Department of Computer Science, SK S4S 0A2, Canada.
Department of Biochemistry, University of Regina, Regina, SK S4S 0A2, Canada.
Bioinformatics. 2020 Feb 1;36(3):880-889. doi: 10.1093/bioinformatics/btz673.
A digenic genetic interaction (GI) is observed when mutations in two genes within the same organism yield a phenotype that is different from the expected, given each mutation's individual effects. While multiplicative scoring is widely applied to define GIs, revealing underlying gene functions, it remains unclear if it is the most suitable choice for scoring GIs in Escherichia coli. Here, we assess many different definitions, including the multiplicative model, for mapping functional links between genes and pathways in E.coli.

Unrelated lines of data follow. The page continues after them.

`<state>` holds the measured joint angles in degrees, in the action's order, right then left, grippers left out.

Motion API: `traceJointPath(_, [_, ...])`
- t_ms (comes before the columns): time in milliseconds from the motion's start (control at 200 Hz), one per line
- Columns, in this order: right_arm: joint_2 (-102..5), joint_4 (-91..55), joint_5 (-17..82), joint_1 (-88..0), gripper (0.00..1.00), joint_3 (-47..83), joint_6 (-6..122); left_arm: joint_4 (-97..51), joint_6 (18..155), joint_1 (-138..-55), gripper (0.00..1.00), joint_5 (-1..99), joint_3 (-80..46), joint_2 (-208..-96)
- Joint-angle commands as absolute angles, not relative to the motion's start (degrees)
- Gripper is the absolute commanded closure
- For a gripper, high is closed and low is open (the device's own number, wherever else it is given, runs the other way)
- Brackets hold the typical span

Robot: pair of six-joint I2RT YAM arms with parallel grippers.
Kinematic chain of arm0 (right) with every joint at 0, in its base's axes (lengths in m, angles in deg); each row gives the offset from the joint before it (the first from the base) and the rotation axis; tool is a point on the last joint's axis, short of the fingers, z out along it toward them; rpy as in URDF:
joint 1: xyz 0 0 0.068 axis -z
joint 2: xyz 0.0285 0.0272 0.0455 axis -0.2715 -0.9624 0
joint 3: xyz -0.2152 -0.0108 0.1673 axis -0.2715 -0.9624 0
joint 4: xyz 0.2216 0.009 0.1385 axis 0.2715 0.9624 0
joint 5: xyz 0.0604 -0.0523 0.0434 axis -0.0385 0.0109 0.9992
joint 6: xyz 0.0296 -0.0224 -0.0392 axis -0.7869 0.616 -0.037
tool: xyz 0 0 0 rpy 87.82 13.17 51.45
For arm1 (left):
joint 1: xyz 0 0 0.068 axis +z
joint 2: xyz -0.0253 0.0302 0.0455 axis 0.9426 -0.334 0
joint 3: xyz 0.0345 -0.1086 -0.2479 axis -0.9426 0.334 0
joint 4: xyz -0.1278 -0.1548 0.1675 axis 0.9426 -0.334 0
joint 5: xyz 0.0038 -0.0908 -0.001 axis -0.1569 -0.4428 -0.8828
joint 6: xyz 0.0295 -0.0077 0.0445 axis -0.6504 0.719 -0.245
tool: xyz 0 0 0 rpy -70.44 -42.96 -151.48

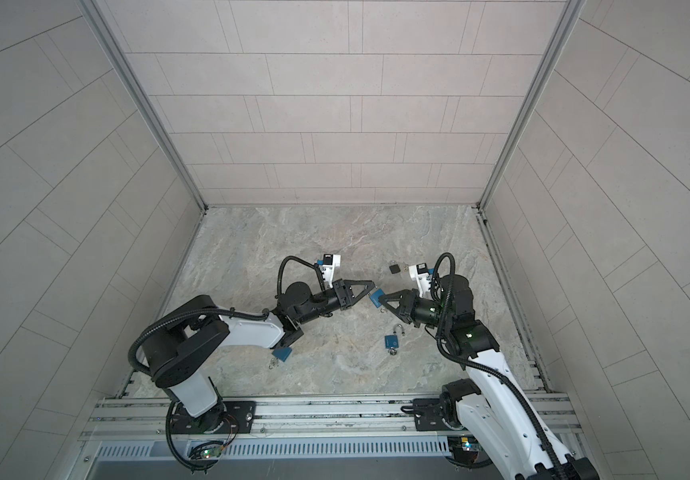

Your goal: Lock with the key

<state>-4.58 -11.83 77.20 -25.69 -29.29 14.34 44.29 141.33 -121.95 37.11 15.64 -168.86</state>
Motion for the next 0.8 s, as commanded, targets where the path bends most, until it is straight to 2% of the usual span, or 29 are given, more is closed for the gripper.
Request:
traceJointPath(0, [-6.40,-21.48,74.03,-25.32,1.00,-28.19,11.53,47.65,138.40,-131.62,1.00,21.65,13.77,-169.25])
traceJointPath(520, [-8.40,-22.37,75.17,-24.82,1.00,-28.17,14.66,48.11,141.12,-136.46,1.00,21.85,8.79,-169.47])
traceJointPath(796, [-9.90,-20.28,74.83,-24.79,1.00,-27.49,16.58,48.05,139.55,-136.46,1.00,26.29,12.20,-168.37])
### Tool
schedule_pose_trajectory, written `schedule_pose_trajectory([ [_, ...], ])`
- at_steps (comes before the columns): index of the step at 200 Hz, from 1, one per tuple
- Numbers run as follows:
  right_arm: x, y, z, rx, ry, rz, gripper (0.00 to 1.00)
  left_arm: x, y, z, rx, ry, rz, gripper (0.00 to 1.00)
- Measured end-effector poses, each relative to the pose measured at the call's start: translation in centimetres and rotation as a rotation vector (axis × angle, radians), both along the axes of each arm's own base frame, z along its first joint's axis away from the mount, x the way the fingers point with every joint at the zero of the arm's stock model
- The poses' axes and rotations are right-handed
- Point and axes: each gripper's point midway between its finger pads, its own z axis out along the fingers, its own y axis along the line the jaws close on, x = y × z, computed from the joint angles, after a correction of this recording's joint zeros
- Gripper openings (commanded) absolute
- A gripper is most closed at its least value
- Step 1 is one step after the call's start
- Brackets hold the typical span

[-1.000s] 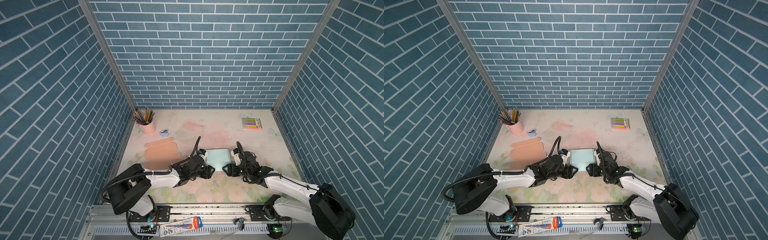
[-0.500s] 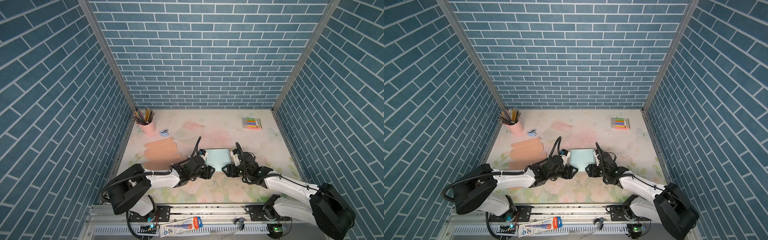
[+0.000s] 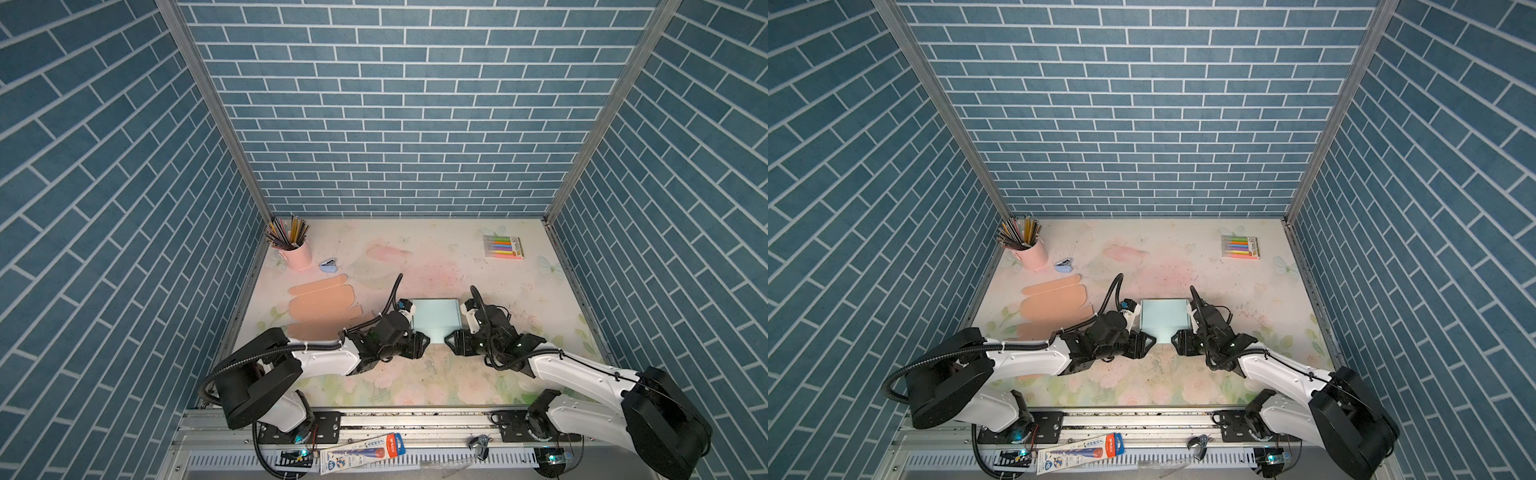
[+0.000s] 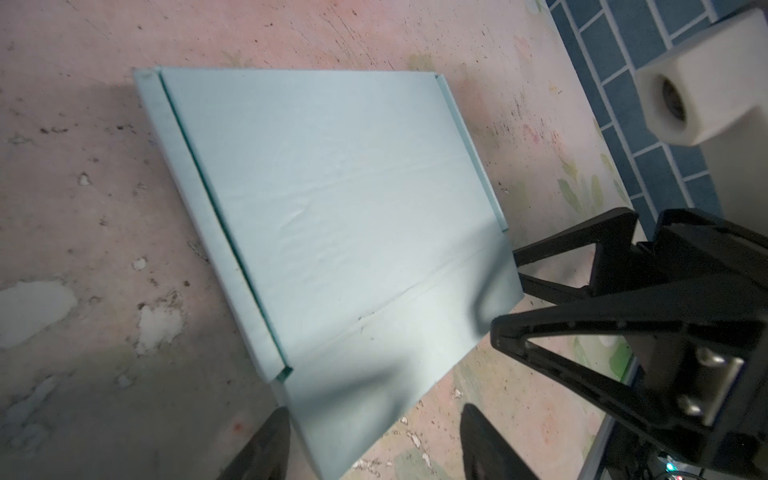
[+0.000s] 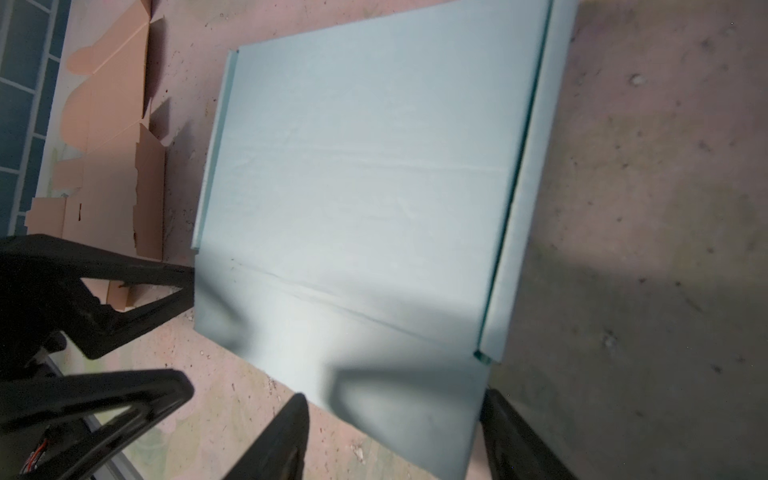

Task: Fold the paper box

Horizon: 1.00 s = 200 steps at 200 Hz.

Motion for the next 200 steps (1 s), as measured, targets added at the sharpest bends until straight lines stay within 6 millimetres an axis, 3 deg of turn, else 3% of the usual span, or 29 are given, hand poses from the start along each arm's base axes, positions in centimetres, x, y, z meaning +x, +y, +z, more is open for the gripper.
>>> schedule_pose_trajectory([
  [170,0.5,-0.4,-1.2,-0.055,0.007,-0.018,0.59,0.7,0.2,-0.7,0.003,0.002,0.017,0.59],
  [200,0.6,-0.4,-1.3,-0.059,0.007,-0.02,0.59,1.0,1.3,-0.9,0.004,0.008,0.037,0.62],
])
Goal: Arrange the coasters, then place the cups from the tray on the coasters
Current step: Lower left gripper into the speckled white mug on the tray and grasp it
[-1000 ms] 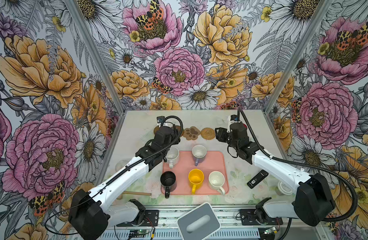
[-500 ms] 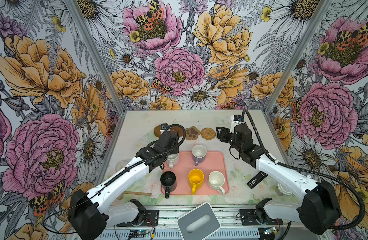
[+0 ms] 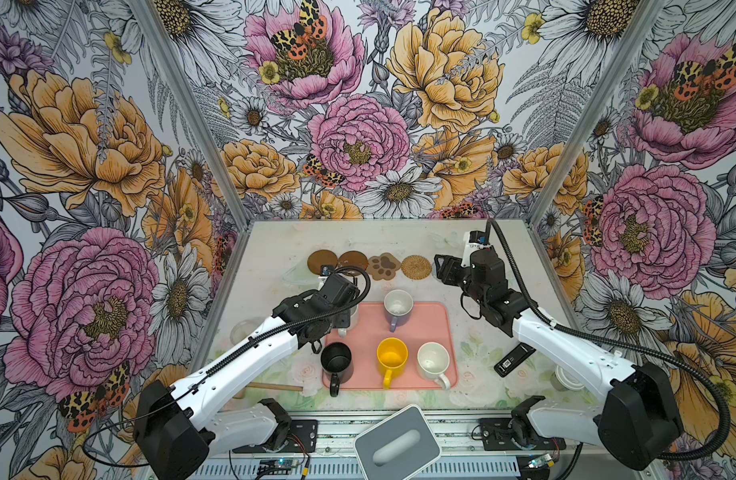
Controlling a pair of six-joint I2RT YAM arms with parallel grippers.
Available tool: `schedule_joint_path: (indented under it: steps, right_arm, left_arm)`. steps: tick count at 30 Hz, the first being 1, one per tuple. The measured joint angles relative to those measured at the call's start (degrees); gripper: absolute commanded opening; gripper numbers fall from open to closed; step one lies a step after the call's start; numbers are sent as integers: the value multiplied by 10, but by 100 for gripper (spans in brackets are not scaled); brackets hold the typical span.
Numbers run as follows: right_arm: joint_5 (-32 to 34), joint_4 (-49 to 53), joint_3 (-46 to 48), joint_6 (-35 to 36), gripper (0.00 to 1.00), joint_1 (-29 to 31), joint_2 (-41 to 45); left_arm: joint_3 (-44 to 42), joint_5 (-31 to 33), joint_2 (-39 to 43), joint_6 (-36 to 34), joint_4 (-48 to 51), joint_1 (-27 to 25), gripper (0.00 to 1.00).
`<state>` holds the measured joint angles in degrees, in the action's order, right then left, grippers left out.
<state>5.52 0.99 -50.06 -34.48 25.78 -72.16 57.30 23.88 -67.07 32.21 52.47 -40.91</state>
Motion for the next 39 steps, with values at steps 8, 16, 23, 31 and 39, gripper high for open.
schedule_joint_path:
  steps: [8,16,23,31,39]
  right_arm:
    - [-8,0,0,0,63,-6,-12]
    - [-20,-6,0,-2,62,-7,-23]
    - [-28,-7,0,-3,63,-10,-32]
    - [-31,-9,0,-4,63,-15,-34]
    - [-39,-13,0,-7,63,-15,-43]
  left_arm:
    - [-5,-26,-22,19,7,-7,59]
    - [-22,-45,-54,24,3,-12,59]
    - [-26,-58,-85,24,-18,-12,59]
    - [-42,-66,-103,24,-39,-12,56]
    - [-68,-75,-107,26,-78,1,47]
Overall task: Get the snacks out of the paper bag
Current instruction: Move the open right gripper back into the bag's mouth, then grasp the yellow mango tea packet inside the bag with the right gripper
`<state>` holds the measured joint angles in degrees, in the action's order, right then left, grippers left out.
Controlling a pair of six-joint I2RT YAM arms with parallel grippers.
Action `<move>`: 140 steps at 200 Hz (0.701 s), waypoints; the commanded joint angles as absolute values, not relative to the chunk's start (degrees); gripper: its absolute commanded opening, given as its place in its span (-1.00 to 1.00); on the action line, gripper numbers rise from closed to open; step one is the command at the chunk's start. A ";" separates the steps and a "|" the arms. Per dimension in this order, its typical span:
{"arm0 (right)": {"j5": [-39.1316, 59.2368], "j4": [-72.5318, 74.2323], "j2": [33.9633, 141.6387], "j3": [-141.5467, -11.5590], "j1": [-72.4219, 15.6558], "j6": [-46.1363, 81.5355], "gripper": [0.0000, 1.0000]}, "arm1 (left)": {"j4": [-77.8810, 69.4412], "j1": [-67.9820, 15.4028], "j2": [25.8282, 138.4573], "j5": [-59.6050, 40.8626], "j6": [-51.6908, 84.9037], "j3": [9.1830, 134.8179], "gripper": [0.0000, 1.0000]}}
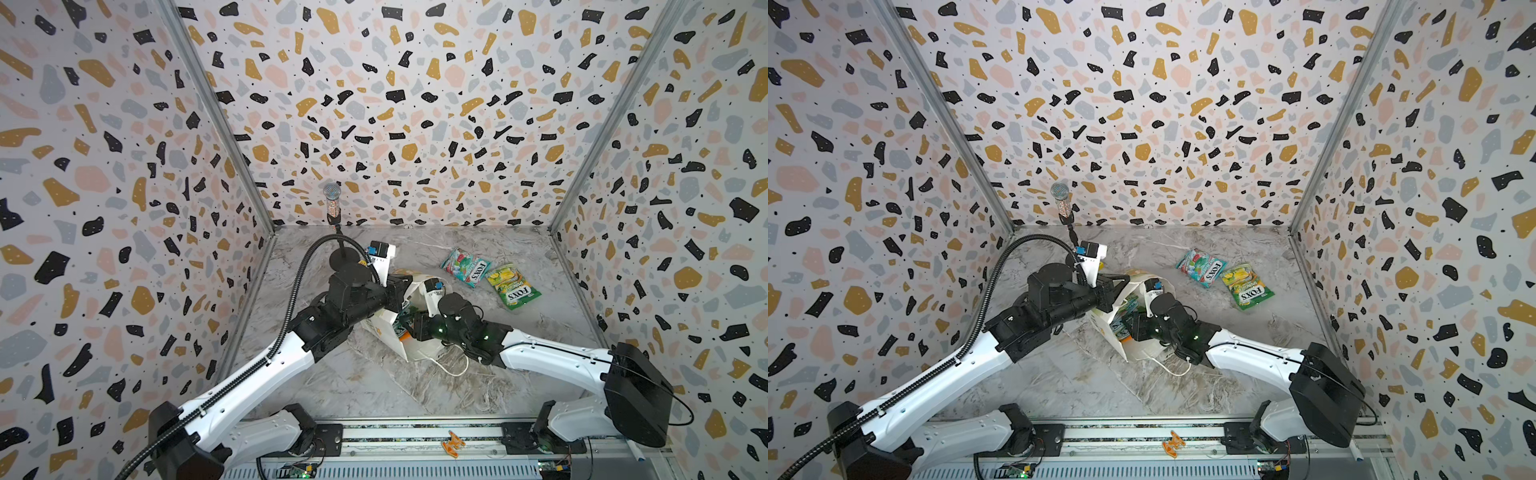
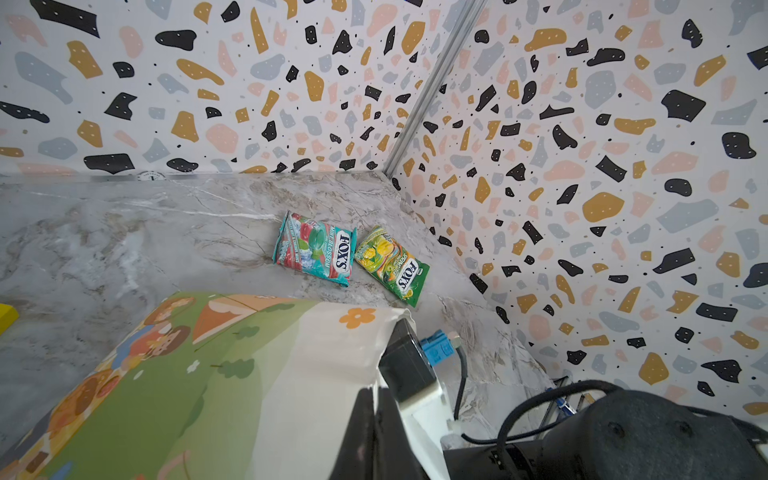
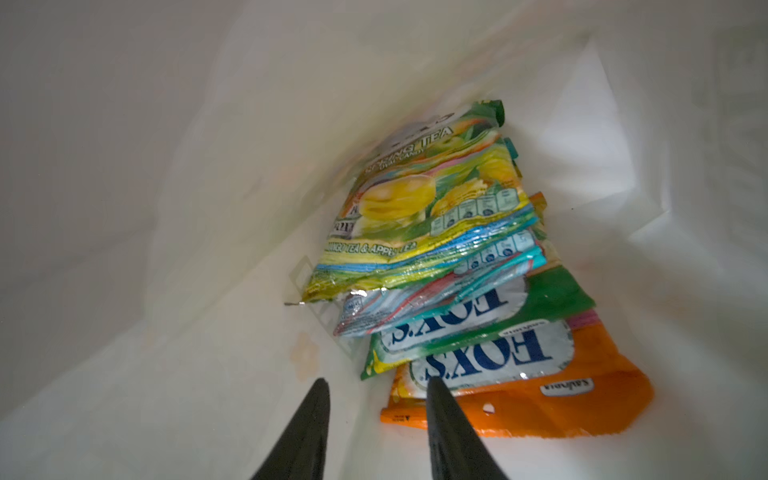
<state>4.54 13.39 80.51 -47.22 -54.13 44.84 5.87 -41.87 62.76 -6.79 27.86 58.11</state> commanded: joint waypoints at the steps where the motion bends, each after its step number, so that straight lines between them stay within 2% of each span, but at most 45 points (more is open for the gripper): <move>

Using our published E.coli GI datasets, we show computationally that a machine learning Gaussian process (GP)-based definition better identifies functional associations among genes than a multiplicative model, which we have experimentally confirmed on a set of gene pairs. Overall, the GP definition improves the detection of GIs, biological reasoning of epistatic connectivity, as well as the quality of GI maps in E.coli, and, potentially, other microbes.
The source code and parameters used to generate the machine learning models in WEKA software were provided in the Supplementary information.
Supplementary data are available at Bioinformatics online.
当同一生物体中的两个基因的突变产生的表型与每个突变的个体效应所预期的不同时,就会观察到双基因遗传相互作用 (GI)。虽然乘法评分被广泛应用于定义 GI 以揭示潜在的基因功能,但对于在大肠杆菌中评分 GI 来说,它是否是最合适的选择仍不清楚。在这里,我们评估了许多不同的定义,包括乘法模型,用于在大肠杆菌中映射基因和途径之间的功能联系。
使用我们已发表的大肠杆菌 GI 数据集,我们通过计算表明,基于机器学习高斯过程 (GP) 的定义比乘法模型更能识别基因之间的功能关联,我们已经在一组基因对上通过实验证实了这一点。总的来说,GP 定义提高了 GI 的检测、上位性连接的生物学推理以及大肠杆菌中 GI 图谱的质量,并且可能在其他微生物中也是如此。
在 WEKA 软件中生成机器学习模型所使用的源代码和参数在补充信息中提供。
补充数据可在生物信息学在线获得。